Łukasz Wiśniewski: Faworyci przed sezonem zawsze są ci sami

Po gruntownej przebudowie przed sezonem, w tym roku ZAKSA ma znowu walczyć o czołowe lokaty w PlusLidze. Zdaniem Łukasza Wiśniewskiego, środkowego zespołu z Kędzierzyna-Koźle, jego drużynie potrzeba teraz przede wszystkim zgrania.

Anna Bagińska
Anna Bagińska

ZAKSA Kędzierzyn-Koźle bardzo dobrze zainaugurowała rozgrywki PlusLigi w swojej hali. W meczu 2. kolejki pokonała bowiem AZS Politechnikę Warszawską 3:0. Jednak jak przyznał po wygranej Łukasz Wiśniewski, wbrew pozorom trzeba było włożyć trochę trudu w osiągnięcie dobrego rezultatu. - Wynik 3:0 tylko pozornie wskazuje, że było łatwo. Warszawianie postawili trudne warunki. Tak naprawdę ciężko było wygrać te 3 punkty, ale cieszy postawa całej drużyny. Myślę, że z meczu na mecz będzie to wyglądało coraz lepiej - wyraził nadzieję środkowy kędzierzyńskiej ekipy.

Drużyna z Opolszczyzny dopiero od niedawna ma okazję trenować w pełnym składzie, gdyż do połowy października spora część zawodników broniła barw swoich reprezentacji na mistrzostwach Europy. Dlatego można się spodziewać, że gra ZAKSY będzie wyglądać lepiej, kiedy zawodnicy się ze sobą zgrają. - Myślę, że to zgranie będzie procentowało w takich trudnych meczach. Gdybyśmy wygrali do 15 trzy razy w każdym secie, to wiadomo, że byłoby łatwo i przyjemnie, a w momencie, kiedy przeciwnik, tak jak dzisiaj Politechnika, stawia trudne warunki, to naprawdę to będzie procentowało na przyszłość. Musimy czasami grać na pamięć, a wcześniej nie mieliśmy za dużo okazji razem grać takich spotkań - zauważył zawodnik.

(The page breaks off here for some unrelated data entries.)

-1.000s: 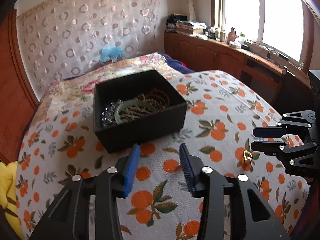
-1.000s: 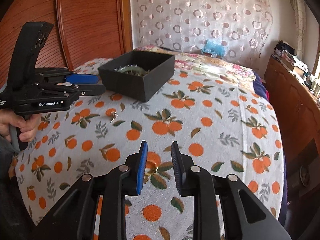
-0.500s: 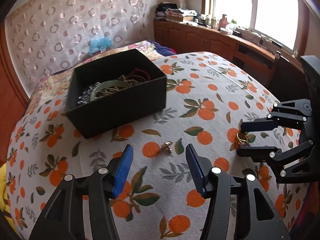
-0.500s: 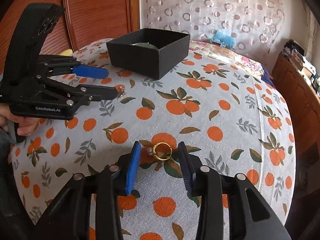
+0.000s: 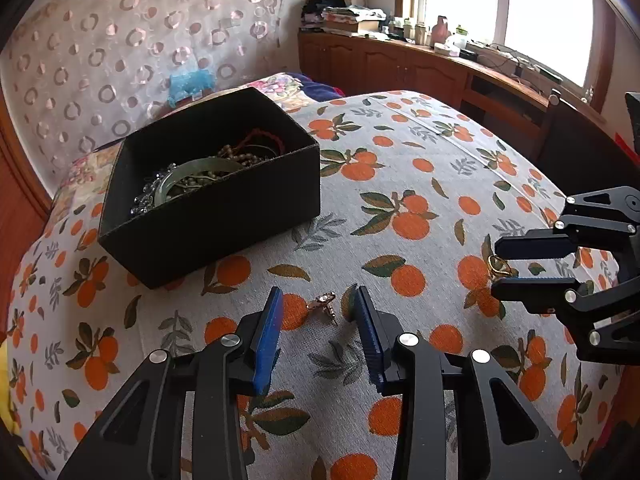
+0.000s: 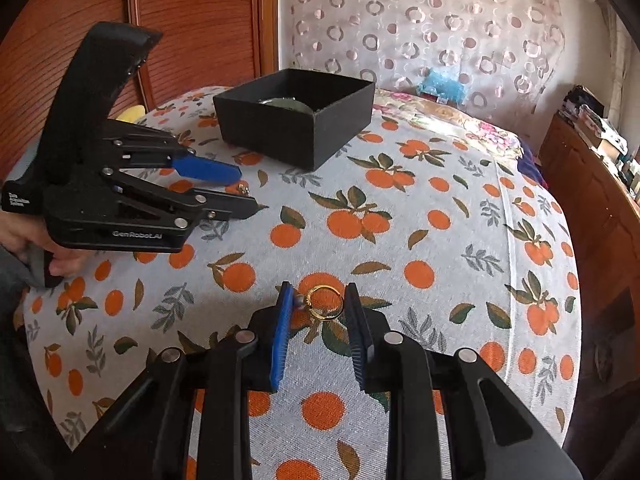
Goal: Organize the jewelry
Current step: 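Grasp the small ring with the left tool while the right tool lifts the gold ring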
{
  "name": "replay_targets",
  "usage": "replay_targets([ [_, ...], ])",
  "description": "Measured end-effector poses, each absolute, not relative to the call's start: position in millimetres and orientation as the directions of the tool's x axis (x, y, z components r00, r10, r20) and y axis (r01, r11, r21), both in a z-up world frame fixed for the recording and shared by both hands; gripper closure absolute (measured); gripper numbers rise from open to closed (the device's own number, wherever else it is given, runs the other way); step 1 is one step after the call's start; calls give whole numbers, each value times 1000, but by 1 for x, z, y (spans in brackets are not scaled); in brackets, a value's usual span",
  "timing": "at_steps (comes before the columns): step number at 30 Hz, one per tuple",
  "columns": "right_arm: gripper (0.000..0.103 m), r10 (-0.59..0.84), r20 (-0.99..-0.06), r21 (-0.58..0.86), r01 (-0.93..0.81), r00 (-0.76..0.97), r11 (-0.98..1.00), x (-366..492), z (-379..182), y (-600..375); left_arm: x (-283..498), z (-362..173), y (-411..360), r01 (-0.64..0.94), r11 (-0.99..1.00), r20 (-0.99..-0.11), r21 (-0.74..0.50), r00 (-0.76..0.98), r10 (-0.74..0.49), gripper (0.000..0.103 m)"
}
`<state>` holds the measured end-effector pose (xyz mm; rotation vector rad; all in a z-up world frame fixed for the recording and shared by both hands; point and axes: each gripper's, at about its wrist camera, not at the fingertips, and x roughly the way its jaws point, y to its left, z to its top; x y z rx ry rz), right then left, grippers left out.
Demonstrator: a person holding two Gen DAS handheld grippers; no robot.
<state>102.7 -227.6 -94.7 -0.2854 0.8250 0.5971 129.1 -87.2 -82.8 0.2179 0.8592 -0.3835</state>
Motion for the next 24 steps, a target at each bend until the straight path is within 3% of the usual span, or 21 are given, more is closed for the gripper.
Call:
replay_targets([
  [4,75,387,-753,-13,-601,532,799,102,-93,-227,127,-83,-89,421,907,-768,33,591,-246,90],
  [24,75,421,-710,-16,-610,565,792,123,-64,-201,122,-51,-60,339,940,-703,35,677,-218,90],
])
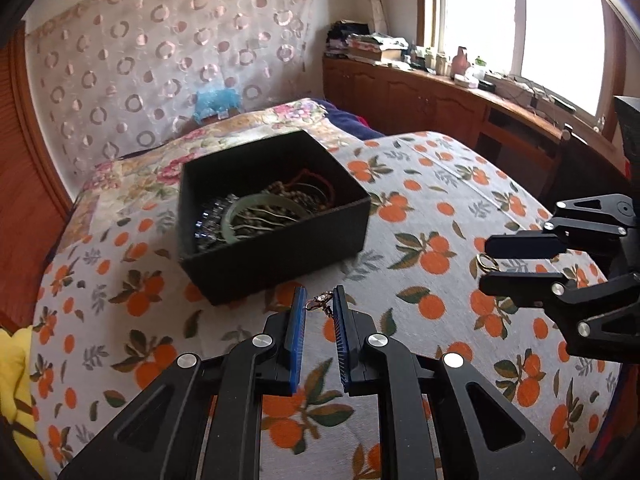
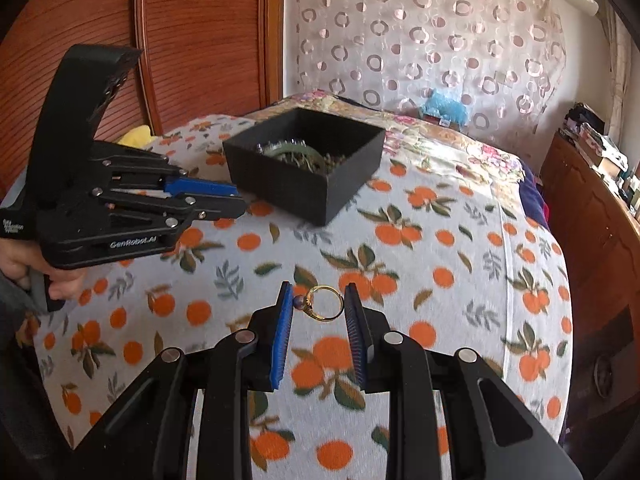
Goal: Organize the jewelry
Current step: 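Grasp the small ring with the left tool while the right tool lifts the gold ring, then drop both rings into the black box by opening both tools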
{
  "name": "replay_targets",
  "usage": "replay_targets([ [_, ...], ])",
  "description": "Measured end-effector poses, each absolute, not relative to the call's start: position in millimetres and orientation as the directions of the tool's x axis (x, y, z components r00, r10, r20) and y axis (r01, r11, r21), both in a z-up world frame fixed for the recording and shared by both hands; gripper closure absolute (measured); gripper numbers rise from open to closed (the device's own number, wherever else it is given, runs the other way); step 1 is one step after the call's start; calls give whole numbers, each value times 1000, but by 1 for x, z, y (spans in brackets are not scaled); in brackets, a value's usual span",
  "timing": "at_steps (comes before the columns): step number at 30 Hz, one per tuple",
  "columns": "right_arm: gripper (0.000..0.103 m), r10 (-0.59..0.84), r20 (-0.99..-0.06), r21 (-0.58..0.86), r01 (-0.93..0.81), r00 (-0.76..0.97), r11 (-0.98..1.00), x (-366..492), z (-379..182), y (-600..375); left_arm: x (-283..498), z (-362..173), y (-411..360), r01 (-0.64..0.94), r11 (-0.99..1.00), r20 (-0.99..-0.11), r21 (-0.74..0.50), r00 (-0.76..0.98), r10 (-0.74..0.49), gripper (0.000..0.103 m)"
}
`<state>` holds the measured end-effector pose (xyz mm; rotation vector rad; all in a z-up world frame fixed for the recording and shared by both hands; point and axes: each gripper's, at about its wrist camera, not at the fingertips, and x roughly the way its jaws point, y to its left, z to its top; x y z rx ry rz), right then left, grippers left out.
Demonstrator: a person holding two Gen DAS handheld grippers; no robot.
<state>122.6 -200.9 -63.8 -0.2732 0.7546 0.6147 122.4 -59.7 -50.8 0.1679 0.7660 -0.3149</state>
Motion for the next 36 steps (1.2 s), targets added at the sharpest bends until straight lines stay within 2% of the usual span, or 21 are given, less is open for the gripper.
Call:
replay_targets([
  [25,74,461,-671,40,-592,581,805,236,-26,-136,139,-10,-12,241,970,-631,23,756,-173,90],
  [29,64,477,-672,73,-591,566,803,242,-26,-136,147,-9,-12,228,973,-627,31,762,-158,90],
  [36,64,454,-673,60,-569,583,820,237,-30,-146,166,-8,-17,215,976,-629,38,764,-143,90],
])
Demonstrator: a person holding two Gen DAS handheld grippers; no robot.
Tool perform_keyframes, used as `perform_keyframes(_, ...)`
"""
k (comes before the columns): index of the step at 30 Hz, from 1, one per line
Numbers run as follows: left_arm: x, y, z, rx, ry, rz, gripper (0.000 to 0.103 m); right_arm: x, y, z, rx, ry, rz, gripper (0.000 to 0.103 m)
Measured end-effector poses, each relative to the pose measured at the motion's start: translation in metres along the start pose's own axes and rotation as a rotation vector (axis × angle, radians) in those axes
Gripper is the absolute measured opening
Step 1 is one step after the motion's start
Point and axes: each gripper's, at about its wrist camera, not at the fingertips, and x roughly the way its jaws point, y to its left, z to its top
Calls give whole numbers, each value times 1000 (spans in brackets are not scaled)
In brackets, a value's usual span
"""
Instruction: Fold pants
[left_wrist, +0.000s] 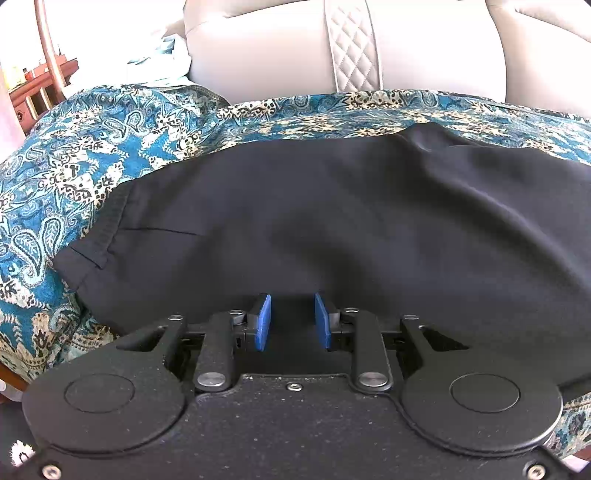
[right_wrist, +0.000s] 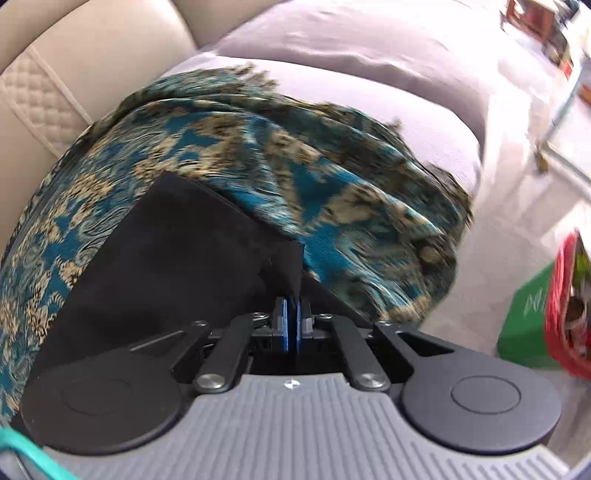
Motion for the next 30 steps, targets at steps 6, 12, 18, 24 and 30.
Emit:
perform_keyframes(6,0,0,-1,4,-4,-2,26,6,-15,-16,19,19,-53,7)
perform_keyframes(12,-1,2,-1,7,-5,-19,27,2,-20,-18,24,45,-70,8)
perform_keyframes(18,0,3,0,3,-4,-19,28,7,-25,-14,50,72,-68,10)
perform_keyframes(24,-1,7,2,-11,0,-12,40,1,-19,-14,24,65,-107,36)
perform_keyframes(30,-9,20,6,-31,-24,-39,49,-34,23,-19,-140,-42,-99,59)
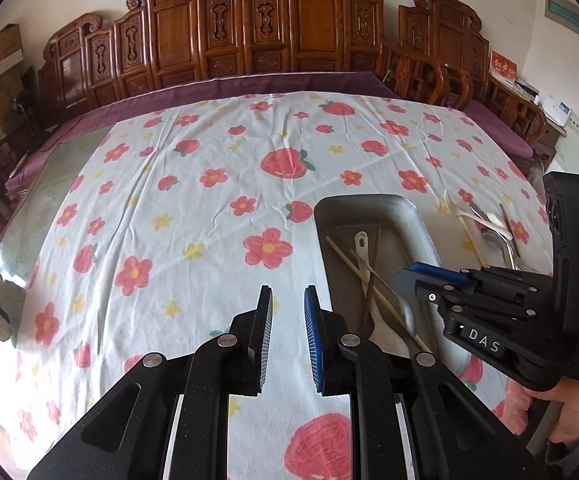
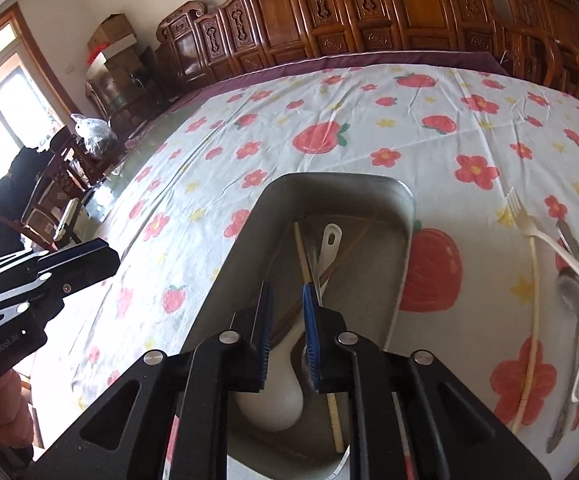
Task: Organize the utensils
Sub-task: 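Lower the silver knife into the metal tray and open the right tool, then grasp the white plastic fork with the right tool and lift it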
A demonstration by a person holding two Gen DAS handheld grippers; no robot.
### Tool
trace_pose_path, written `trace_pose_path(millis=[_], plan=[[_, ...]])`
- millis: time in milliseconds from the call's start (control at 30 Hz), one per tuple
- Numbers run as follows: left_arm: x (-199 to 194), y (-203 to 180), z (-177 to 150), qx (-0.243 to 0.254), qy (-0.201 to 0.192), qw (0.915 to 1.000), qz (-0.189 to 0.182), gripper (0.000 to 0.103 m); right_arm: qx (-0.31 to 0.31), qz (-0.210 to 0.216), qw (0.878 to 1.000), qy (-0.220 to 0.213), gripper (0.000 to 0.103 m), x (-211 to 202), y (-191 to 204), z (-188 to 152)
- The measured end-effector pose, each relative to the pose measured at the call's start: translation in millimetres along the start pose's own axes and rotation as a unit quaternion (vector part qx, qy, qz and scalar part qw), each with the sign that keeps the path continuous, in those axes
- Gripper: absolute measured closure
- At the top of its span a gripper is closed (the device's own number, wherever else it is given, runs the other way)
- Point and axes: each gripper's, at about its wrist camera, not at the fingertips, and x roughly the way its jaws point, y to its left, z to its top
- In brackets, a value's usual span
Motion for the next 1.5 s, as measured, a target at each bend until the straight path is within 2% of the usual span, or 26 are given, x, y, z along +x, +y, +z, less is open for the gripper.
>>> trace_pose_path(millis=[167,333,533,667,800,967,1067,1167,1233,1400,1500], plan=[[-6.4,-12.9,1.4,0.006,-0.009,0.9999,-0.008,0.088,-0.063,-0.034,0.997,-0.019,0.086,-34.2,-5.5,-11.9],[-7.6,-35.3,2.2,0.019,-0.008,0.9997,-0.016,0.088,-0.092,-0.050,0.994,-0.041,0.086,-76.5,-31.1,-30.7],[-6.1,-63.3,3.3,0.033,-0.005,0.9991,-0.026,0.088,-0.083,-0.083,0.992,-0.049,0.086,-121.4,-91.0,-49.7],[-1.3,-85.9,4.4,0.045,-0.004,0.9984,-0.032,0.088,-0.063,-0.101,0.992,-0.049,0.086,-135.8,-133.5,-55.1],[5.1,-106.2,6.0,0.053,-0.009,0.9979,-0.037,0.088,-0.057,-0.105,0.992,-0.040,0.086,-131.9,-163.0,-53.3],[20.0,-123.3,10.6,0.048,-0.008,0.9979,-0.043,0.088,-0.063,-0.105,0.992,-0.021,0.086,-109.5,-176.0,-38.1],[25.3,-132.0,10.2,0.052,-0.007,0.9975,-0.047,0.088,-0.071,-0.098,0.993,-0.017,0.076,-95.7,-178.9,-23.3],[29.0,-139.6,9.2,0.060,-0.006,0.9970,-0.049,0.087,-0.078,-0.095,0.992,-0.013,0.073,-83.8,-180.7,-7.2],[29.8,-143.8,8.7,0.063,-0.006,0.9966,-0.054,0.081,-0.082,-0.092,0.992,-0.008,0.073,-74.1,-183.3,4.0],[28.3,-150.2,10.1,0.061,-0.014,0.9960,-0.064,0.050,-0.106,-0.092,0.989,0.038,0.073,-41.1,-187.6,17.5],[26.5,-152.1,11.5,0.064,-0.018,0.9956,-0.066,0.042,-0.117,-0.110,0.986,0.054,0.073,-23.5,-190.4,22.2]])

Przed bieżącym sezon klub z południa Polski poczynił bardzo ciekawe transfery, dosyć diametralnie przebudowując skład. Po tych roszadach wielu ekspertów, ale także kibiców, upatruje w ZAKSIE jednego z głównych kandydatów do mistrzostwa Polski. Łukasz Wiśniewski podchodzi jednak do takich spekulacji bardzo ostrożnie. - Nie tylko w naszym zespole nastąpiły zmiany, oczywiście jeżeli chodzi o ławkę trenerską, to w Skrze, Resovii czy Treflu pozostały one takie same, a u nas nastąpiła zmiana. Ja bym tak szybko nie prorokował żadnych faworytów, wiadomo, że faworyci przed każdym sezonem są ci sami, nas również gdzieś się umieszcza w tym gronie. My każdy mecz traktujemy tak samo, niezależnie kto jest po drugiej stronie siatki. Wychodzimy i gramy o trzy punkty, a o wynikach i rezultatach będziemy myśleć później - powiedział środkowy zespołu z Kędzierzyna-Koźle.

Podopiecznym Ferdinando De Giorgi na pewno będzie w tym sezonie sprzyjać fakt, że nie występują w europejskich pucharach. Unikną uciążliwych podróży i będą mieć więcej czasu na spokojne przygotowania, niż zespoły będące ich bezpośrednimi rywalami do walki o czołowe lokaty. - To na pewno nam trochę pomoże, przede wszystkim złapać trochę sił i energii, a także dodatkowo się zgrywać, bo na pewno tego będziemy potrzebowali bardzo dużo. Ale myślę, że pozostałe zespoły, może z wyjątkiem Trefla Gdańsk, nie grają pierwszy sezon tym systemem środa-sobota. Oni są do tego przyzwyczajeni i doskonale sobie zdają sprawę, jak rozplanować poszczególne treningi, żeby być gotowym na każdy mecz - zauważył gracz zespołu z Opolszczyzny.

Jak już wspomnieliśmy, ZAKSA została przed sezonem przebudowana, a na ławce trenerskiej zasiadł Ferdinando de Giorgi. Środkowy bardzo sobie chwali współpracę z tym szkoleniowcem.  - Współpracuje się z nim naprawdę wyśmienicie, mogę powiedzieć same pozytywy. Od pierwszych zajęć bardzo konsekwentnie egzekwuje to, czego wymaga. Faktycznie, jest wymagającym trenerem, ale jak to się mówi, ciężka praca popłaca i pomału to naprawdę widać - podkreślił Łukasz Wiśniewski.